The day I tried to live

Prior to the day of that piece of the divorce coming through, I had been out with a former girlfriend. We are now friends, just about. She even attended my wedding. One of the many good things about my relationship with my former wife was the fact that jealousy was never a factor, trust was high on the agenda and never seemed to falter. Now, during a round-robin trip of supermarkets trying to find a self heating cup of hot choc for my impending weekend away, which as you'll know didn't happen due to the piece of the divorce arriving, my friend, who'll we'll call Miss Shrink for reasons that will become apparent soon, accompanied me on this lill' trip around my home city. During this trip, I'm not sure how it came up but the whole divorce thing and my black crept into the converse. Miss Shrink, being someone who is receiving counselling, reading self-help books and wanders round with a clutch of quotes and diagnosis from various self-help gurus gave her own take on the whole issue of me and my current ills. First up was reflection. How I would look upon the divorce in ten years or so. According to Miss Shrink I will look upon it all and realise how my behavior was different and see it all from  my former's point of view and will be able to forget and forgive. To which I said, 'No, I won't. She said, 'Yes, you will' and this went on for a few seconds until I laughed in derision. Next up was my current relationship with a lady where it's not quite a full relationship but it's more than mere friendship too. This was bottled down thusly by Miss Shrink who thought that, 'you should have more respect for yourself'. She has commented on this state of affairs before claiming that I need to, 'heal myself' before getting involved in any sort of naughty time with someone else. A comment about how my former wife shouldn't have married me as I wasn't, 'healthy, you're unhealthy' and how we should look at how I make, 'bad relationship choices' including, in the past, Miss Shrink herself.
Unbelievable.
My response verged between laughter, annoyance and a bit of rage too. When I look back on it I'm surprised I didn't tell her to, quite frankly, do one. Her diagnosis almost put a dampener on a day that was going alright.
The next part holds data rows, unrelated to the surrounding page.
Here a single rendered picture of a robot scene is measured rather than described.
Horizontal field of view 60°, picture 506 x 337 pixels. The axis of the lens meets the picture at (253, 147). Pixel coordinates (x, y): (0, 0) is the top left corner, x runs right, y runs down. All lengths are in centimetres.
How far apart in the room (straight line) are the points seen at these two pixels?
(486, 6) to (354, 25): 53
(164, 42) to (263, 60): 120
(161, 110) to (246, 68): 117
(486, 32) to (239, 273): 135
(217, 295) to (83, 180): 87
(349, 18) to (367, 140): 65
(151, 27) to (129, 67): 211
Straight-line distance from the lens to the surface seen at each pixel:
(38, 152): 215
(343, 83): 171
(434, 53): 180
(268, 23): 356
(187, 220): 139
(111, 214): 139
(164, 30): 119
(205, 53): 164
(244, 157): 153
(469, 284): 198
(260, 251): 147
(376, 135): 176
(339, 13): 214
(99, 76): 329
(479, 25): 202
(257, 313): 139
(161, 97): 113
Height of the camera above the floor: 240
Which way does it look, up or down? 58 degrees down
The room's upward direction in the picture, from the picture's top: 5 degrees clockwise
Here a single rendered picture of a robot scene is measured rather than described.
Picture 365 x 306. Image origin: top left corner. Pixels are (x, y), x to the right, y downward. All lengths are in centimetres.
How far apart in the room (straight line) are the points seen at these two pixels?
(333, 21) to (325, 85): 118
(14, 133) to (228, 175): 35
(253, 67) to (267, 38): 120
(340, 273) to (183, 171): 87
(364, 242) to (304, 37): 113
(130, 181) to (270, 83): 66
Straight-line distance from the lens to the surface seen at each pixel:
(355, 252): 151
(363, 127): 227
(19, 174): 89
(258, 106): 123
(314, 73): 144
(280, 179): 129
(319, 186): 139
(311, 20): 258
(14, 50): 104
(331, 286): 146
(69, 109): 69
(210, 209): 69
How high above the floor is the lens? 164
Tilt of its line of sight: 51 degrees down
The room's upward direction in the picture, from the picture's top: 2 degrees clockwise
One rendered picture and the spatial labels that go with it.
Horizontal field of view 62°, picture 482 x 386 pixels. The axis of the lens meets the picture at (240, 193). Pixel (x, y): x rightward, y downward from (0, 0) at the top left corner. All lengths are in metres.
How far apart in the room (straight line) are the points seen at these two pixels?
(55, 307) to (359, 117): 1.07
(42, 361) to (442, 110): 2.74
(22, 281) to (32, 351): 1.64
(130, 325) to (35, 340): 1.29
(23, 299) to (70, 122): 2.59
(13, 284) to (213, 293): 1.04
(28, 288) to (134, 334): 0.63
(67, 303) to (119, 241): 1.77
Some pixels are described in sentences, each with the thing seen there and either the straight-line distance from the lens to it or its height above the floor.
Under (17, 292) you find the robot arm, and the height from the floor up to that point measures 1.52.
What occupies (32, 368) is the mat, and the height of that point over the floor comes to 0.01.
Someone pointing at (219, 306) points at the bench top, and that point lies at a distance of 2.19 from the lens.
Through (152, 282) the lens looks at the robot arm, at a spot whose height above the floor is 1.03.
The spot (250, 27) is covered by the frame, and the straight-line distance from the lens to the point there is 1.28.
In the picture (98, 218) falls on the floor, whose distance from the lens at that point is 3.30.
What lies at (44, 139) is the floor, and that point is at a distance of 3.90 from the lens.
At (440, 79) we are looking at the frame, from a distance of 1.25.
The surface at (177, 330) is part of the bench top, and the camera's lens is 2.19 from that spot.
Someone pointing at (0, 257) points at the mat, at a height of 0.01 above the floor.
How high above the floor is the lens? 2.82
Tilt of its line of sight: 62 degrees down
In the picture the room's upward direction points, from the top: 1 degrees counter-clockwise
Now, I'm all for self-help type stuff and if you have the funds and the inclination counselling but please do not try and project it on to me. 
Hmmm, should have said that to her at the time eh? Bugger.
Still, I'm sure I'll get the chance as more nonsense will emanate with regards to me and mine and I have to admit to finding it kind of amusing listening to such tosh. Certainly helps with filling my blog with content other than my black and blues.
The next day is where it all went wrong for a few days and if not for my current lady, I'll call her T for simplicity, then I'd probably be worse. 
But heck, what do I know? I, after all, don't have much respect for myself and am pretty unhealthy to know much of anything.